Work to be completed: List each line of the data in which the string "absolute" appears.

Data section:
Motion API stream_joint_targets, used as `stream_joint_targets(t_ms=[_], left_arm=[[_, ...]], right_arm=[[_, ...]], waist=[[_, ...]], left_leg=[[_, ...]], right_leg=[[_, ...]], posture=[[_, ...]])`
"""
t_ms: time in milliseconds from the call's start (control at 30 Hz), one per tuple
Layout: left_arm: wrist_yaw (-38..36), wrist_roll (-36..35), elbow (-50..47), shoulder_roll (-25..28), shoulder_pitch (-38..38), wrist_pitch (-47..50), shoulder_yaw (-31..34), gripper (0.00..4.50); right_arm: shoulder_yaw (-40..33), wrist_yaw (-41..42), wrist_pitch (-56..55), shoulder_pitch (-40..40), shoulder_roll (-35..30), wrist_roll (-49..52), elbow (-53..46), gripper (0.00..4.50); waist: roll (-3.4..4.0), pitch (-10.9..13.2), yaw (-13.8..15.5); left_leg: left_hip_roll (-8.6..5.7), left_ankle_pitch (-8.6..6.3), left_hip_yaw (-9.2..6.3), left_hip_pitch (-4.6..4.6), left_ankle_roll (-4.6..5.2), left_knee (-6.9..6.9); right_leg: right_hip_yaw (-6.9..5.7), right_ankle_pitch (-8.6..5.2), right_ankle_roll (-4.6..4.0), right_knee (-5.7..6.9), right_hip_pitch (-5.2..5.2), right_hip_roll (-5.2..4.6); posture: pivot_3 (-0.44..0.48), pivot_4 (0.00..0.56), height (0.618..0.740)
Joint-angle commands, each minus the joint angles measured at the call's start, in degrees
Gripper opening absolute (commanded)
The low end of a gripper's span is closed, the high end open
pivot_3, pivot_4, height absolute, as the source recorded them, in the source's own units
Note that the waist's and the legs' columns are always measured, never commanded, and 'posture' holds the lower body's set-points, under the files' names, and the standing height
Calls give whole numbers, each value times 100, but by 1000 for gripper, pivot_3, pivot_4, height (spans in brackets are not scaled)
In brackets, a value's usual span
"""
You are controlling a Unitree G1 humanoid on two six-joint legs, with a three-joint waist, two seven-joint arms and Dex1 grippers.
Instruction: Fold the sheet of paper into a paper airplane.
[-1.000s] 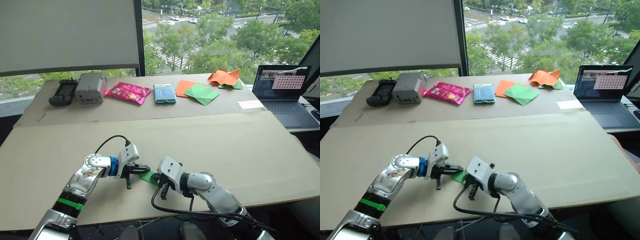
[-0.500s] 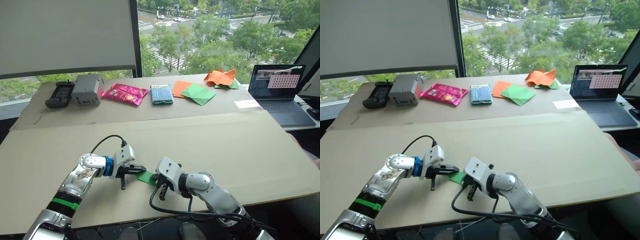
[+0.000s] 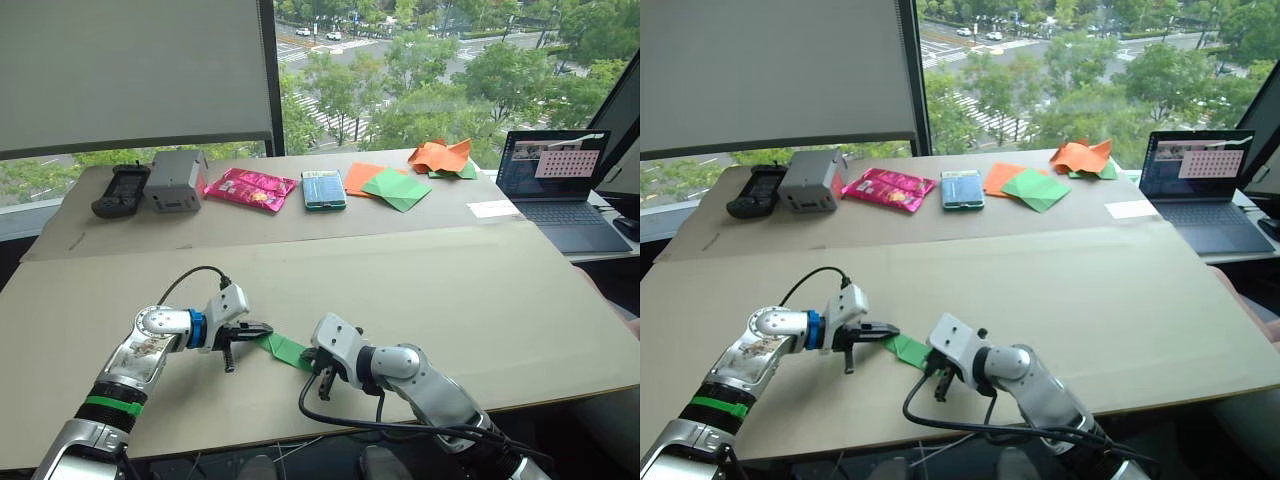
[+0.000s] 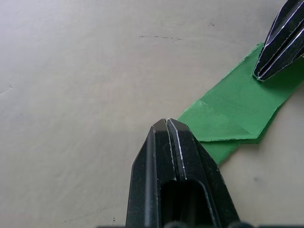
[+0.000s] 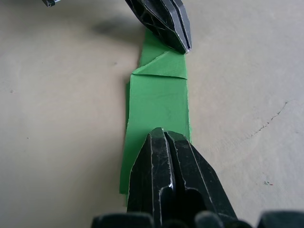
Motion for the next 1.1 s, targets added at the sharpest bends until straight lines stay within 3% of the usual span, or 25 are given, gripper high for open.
stream_joint_targets(t_ms=[33, 500, 633, 800, 1033, 1100], left_arm=[[85, 365, 430, 165, 260, 86, -120, 0], [155, 181, 504, 247, 142, 46, 197, 0], [101, -392, 74, 276, 99, 573, 692, 0], [-296, -1386, -1129, 721, 564, 1600, 1383, 0], [-144, -2172, -2643, 1072, 1609, 2437, 2141, 0], [8, -2219, -2758, 1012, 1747, 2525, 2211, 560]], right_arm=[[77, 16, 386, 126, -152, -56, 331, 33], [88, 25, 257, 81, -183, -96, 367, 33], [-134, -34, -166, 104, -140, -26, 154, 33], [-727, -141, -592, 113, -313, 66, -582, 33], [-1473, 309, -188, 450, -768, 894, -2373, 2277], [-1467, 299, -217, 630, -873, 950, -2526, 3011]], waist=[[0, 0, 0], [0, 1, 0], [-15, 17, -3], [-42, 55, 10], [-32, 75, 24], [-42, 79, 23]], left_leg=[[0, 0, 0, 0, 0, 0], [0, -1, 0, 0, -2, -2], [0, -2, 0, -3, -3, -7], [0, 1, 2, -68, 1, -23], [1, 2, 2, -76, 4, -40], [1, 2, 3, -70, 2, -40]], right_leg=[[0, 0, 0, 0, 0, 0], [0, 0, 0, -1, -5, -1], [0, 0, 0, 0, -14, -1], [0, 1, -1, 1, -87, -1], [0, 3, -1, 5, -91, 1], [0, 3, -1, 2, -88, -1]], posture=[[0, 150, 725], [0, 150, 725], [0, 150, 725], [0, 150, 725], [0, 150, 725], [0, 150, 725]])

Result for this task:
Gripper opening absolute (commanded)
pivot_3, pivot_4, height absolute, as the source recorded them, in the source's own units

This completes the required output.